[[ Given data, beginning ]]

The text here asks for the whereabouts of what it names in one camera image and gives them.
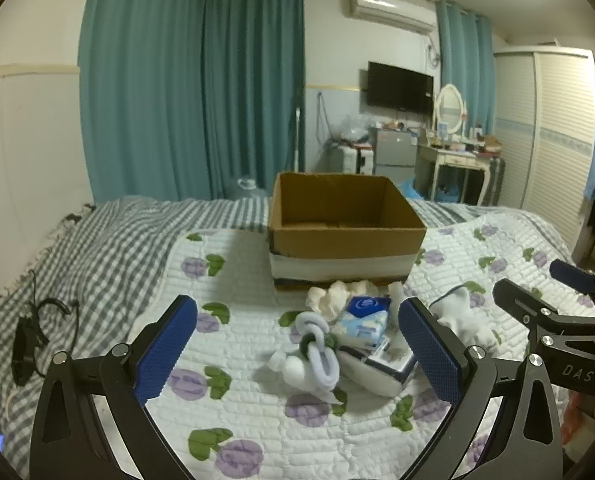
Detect blue plastic bag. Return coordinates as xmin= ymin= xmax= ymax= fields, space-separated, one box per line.
xmin=396 ymin=177 xmax=423 ymax=202

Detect white suitcase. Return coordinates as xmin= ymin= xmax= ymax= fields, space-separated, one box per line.
xmin=338 ymin=146 xmax=362 ymax=175

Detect narrow teal curtain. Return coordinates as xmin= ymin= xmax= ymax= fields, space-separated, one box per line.
xmin=435 ymin=0 xmax=496 ymax=137

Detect white floral quilt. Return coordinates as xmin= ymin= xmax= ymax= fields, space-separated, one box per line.
xmin=140 ymin=212 xmax=595 ymax=480

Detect white air conditioner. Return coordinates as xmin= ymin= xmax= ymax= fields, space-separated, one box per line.
xmin=348 ymin=0 xmax=437 ymax=36

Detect white louvred wardrobe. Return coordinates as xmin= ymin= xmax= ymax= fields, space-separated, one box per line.
xmin=492 ymin=46 xmax=595 ymax=257

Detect white oval mirror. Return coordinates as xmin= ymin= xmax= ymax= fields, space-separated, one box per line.
xmin=432 ymin=84 xmax=466 ymax=137

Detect wide teal curtain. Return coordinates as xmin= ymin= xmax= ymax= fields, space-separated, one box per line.
xmin=78 ymin=0 xmax=214 ymax=207

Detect black wall television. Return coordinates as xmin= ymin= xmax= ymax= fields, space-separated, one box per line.
xmin=367 ymin=61 xmax=435 ymax=115

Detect silver mini fridge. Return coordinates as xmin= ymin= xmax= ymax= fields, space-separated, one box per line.
xmin=369 ymin=126 xmax=421 ymax=186

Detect cream socks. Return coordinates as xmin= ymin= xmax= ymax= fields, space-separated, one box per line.
xmin=306 ymin=280 xmax=378 ymax=319

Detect black corded device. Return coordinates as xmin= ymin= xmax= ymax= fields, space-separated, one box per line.
xmin=12 ymin=270 xmax=82 ymax=387

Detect black wall cable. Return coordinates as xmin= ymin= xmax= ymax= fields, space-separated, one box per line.
xmin=316 ymin=91 xmax=329 ymax=142

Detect clear plastic bag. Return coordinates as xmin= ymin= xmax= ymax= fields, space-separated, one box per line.
xmin=338 ymin=114 xmax=373 ymax=142

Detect light blue hanging garment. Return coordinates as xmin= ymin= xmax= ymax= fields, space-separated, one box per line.
xmin=583 ymin=107 xmax=595 ymax=202

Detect white mop pole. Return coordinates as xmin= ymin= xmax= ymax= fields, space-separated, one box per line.
xmin=292 ymin=105 xmax=303 ymax=174

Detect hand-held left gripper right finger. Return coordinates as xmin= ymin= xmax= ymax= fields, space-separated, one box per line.
xmin=397 ymin=296 xmax=564 ymax=480

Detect brown cardboard box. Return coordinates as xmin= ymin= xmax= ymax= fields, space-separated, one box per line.
xmin=266 ymin=171 xmax=428 ymax=293

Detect white dressing table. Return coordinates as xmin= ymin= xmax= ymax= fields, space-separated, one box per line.
xmin=416 ymin=135 xmax=496 ymax=206

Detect white and blue sock bundle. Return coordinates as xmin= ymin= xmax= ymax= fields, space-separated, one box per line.
xmin=269 ymin=310 xmax=347 ymax=404

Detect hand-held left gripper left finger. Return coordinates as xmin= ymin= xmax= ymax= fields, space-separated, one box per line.
xmin=29 ymin=294 xmax=200 ymax=480

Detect clear water jug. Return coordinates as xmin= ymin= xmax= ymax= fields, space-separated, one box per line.
xmin=236 ymin=177 xmax=269 ymax=202

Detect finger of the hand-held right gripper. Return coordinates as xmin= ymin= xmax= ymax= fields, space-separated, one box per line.
xmin=549 ymin=259 xmax=595 ymax=318
xmin=492 ymin=278 xmax=595 ymax=342

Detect teal corner curtain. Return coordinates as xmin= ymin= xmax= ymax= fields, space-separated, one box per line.
xmin=200 ymin=0 xmax=307 ymax=202

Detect person's right hand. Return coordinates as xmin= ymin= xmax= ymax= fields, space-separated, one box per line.
xmin=560 ymin=394 xmax=595 ymax=461

[[ Given data, end ]]

== What the exercise asks ==
Restate each entry word for word; pictures stay out of the copy.

== Exercise response ==
The text here asks for the whereabouts of what it names in one camera image and gives them.
Detect blue plastic bag. Return coordinates as xmin= ymin= xmax= ymax= fields, space-separated, one box per line.
xmin=396 ymin=177 xmax=423 ymax=202

Detect white suitcase. Return coordinates as xmin= ymin= xmax= ymax= fields, space-separated, one box per line.
xmin=338 ymin=146 xmax=362 ymax=175

Detect narrow teal curtain. Return coordinates as xmin= ymin= xmax= ymax= fields, space-separated, one box per line.
xmin=435 ymin=0 xmax=496 ymax=137

Detect white floral quilt. Return coordinates as xmin= ymin= xmax= ymax= fields, space-separated, one box per line.
xmin=140 ymin=212 xmax=595 ymax=480

Detect white air conditioner. Return coordinates as xmin= ymin= xmax= ymax= fields, space-separated, one box per line.
xmin=348 ymin=0 xmax=437 ymax=36

Detect white louvred wardrobe. Return coordinates as xmin= ymin= xmax= ymax= fields, space-separated, one box per line.
xmin=492 ymin=46 xmax=595 ymax=257

Detect white oval mirror. Return coordinates as xmin= ymin= xmax= ymax= fields, space-separated, one box per line.
xmin=432 ymin=84 xmax=466 ymax=137

Detect wide teal curtain. Return coordinates as xmin= ymin= xmax= ymax= fields, space-separated, one box per line.
xmin=78 ymin=0 xmax=214 ymax=207

Detect black wall television. Return coordinates as xmin= ymin= xmax= ymax= fields, space-separated, one box per line.
xmin=367 ymin=61 xmax=435 ymax=115

Detect silver mini fridge. Return coordinates as xmin= ymin= xmax= ymax= fields, space-separated, one box per line.
xmin=369 ymin=126 xmax=421 ymax=186

Detect cream socks. Return coordinates as xmin= ymin= xmax= ymax= fields, space-separated, one box per line.
xmin=306 ymin=280 xmax=378 ymax=319

Detect black corded device. Return coordinates as xmin= ymin= xmax= ymax= fields, space-separated, one box per line.
xmin=12 ymin=270 xmax=82 ymax=387

Detect black wall cable. Return coordinates as xmin= ymin= xmax= ymax= fields, space-separated, one box per line.
xmin=316 ymin=91 xmax=329 ymax=142

Detect clear plastic bag. Return coordinates as xmin= ymin= xmax= ymax= fields, space-separated, one box per line.
xmin=338 ymin=114 xmax=373 ymax=142

Detect light blue hanging garment. Return coordinates as xmin= ymin= xmax= ymax= fields, space-separated, one box per line.
xmin=583 ymin=107 xmax=595 ymax=202

Detect white mop pole. Return coordinates as xmin= ymin= xmax= ymax= fields, space-separated, one box per line.
xmin=292 ymin=105 xmax=303 ymax=174

Detect hand-held left gripper right finger. Return coordinates as xmin= ymin= xmax= ymax= fields, space-separated, one box per line.
xmin=397 ymin=296 xmax=564 ymax=480

Detect brown cardboard box. Return coordinates as xmin= ymin= xmax= ymax= fields, space-separated, one box per line.
xmin=266 ymin=171 xmax=428 ymax=293

Detect white dressing table. Return coordinates as xmin= ymin= xmax= ymax= fields, space-separated, one box per line.
xmin=416 ymin=135 xmax=496 ymax=206

Detect white and blue sock bundle. Return coordinates as xmin= ymin= xmax= ymax= fields, space-separated, one box per line.
xmin=269 ymin=310 xmax=347 ymax=404

Detect hand-held left gripper left finger. Return coordinates as xmin= ymin= xmax= ymax= fields, space-separated, one box per line.
xmin=29 ymin=294 xmax=200 ymax=480

Detect clear water jug. Return coordinates as xmin= ymin= xmax= ymax= fields, space-separated, one box per line.
xmin=236 ymin=177 xmax=269 ymax=202

Detect finger of the hand-held right gripper. Return coordinates as xmin= ymin= xmax= ymax= fields, space-separated, one box per line.
xmin=549 ymin=259 xmax=595 ymax=318
xmin=492 ymin=278 xmax=595 ymax=342

Detect teal corner curtain. Return coordinates as xmin= ymin= xmax= ymax= fields, space-separated, one box per line.
xmin=200 ymin=0 xmax=307 ymax=202

Detect person's right hand. Return coordinates as xmin= ymin= xmax= ymax= fields, space-separated, one box per line.
xmin=560 ymin=394 xmax=595 ymax=461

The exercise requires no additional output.